1. Intraocular ossification

Often occurs in long-term atrophic eyes caused by trauma, inflammation or congenital developmental abnormalities, etc. CT and ultrasonography can see intraocular osseous images similar to those of choroidal osteoma, but intraocular ossification is often due to concomitant cataract or other anterior segment abnormalities of the eye and the bottom of the eye can't be detected, and the imaging can be seen as the eye axis is shorter than that of normal eyes, loss of visual acuity, and history of the disease. It helps in differential diagnosis.
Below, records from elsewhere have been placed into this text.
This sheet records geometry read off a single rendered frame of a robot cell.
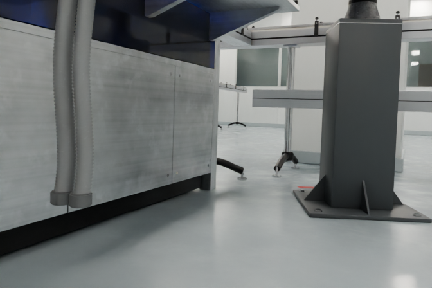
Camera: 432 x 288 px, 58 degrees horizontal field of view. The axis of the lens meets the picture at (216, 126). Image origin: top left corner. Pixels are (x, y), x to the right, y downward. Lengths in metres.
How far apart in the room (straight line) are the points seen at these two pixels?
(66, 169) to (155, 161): 0.66
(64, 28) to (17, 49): 0.20
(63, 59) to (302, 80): 2.48
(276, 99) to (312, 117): 0.61
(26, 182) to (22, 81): 0.26
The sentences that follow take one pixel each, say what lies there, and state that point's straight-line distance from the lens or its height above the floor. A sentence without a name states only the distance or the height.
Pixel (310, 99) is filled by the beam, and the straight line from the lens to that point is 2.57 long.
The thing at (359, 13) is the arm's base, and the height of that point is 0.82.
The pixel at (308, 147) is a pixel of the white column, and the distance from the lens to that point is 3.18.
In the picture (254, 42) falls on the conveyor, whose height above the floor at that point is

Histopathological examination in the metaplasia of the bone, most of the vascular components, and no choroidal osteoma seen in osteoblasts and osteoclasts, only a small number of similar to the osteoblast-like cells, the nucleus of the cells is small and condensed, suggesting that the bone itself does not have the ability to grow.

2. Choroidal hemangioma

Choroidal metastatic carcinoma, intraocular lymphoma, and non-pigmented choroidal malignant melanoma are non-mapular in shape, with smooth surface and no hilly undulation, and may be accompanied by plasmacytoid detachment of the retina, which may be differentiated from the absence of calcified spots on CT.

3. Ball wall foreign body

Often there is a history of trauma, CT and ultrasound examination of foreign body lesions is more limited, if you can see the fundus, in view of the lack of ball wall foreign body choroidal osteoma characteristic changes, can be a clear diagnosis.